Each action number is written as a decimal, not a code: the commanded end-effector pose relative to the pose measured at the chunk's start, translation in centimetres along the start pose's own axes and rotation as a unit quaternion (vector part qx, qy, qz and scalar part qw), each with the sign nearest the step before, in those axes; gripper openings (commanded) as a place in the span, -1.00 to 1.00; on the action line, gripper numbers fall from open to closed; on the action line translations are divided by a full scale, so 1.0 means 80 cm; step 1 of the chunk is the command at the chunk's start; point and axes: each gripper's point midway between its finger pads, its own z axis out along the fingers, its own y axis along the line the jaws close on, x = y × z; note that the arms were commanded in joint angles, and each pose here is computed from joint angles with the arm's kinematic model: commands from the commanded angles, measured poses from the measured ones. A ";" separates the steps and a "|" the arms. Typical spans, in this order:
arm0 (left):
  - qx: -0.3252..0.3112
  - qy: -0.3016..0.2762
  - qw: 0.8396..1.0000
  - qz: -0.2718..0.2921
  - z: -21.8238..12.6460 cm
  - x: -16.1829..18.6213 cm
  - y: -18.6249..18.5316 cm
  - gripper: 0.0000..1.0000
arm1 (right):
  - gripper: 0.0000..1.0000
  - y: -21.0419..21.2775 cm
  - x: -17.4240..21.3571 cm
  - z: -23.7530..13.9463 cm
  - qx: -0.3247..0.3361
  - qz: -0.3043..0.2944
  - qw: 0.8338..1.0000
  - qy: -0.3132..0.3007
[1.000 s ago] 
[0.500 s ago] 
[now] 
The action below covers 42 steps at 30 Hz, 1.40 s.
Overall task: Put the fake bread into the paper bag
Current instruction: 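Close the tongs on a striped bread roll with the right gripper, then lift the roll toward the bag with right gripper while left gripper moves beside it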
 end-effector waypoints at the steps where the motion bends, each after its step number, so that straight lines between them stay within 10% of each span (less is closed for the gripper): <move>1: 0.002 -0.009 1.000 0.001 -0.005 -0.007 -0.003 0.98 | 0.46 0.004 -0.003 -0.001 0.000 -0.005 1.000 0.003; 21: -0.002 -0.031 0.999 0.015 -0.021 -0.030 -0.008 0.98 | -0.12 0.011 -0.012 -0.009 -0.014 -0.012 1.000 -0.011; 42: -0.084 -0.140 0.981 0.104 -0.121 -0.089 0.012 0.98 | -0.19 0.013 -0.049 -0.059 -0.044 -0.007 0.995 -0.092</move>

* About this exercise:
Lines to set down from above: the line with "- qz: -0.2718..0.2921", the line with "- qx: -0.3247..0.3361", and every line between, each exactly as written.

* Solved exercise:
  - qz: -0.2718..0.2921
  - z: -21.8238..12.6460 cm
  - x: -16.1829..18.6213 cm
  - y: -18.6249..18.5316 cm
  - gripper: 0.0000..1.0000
arm1 (right):
  - gripper: 0.0000..1.0000
  - y: -21.0419..21.2775 cm
  - x: -17.4240..21.3571 cm
  - z: -23.7530..13.9463 cm
  - qx: -0.3247..0.3361

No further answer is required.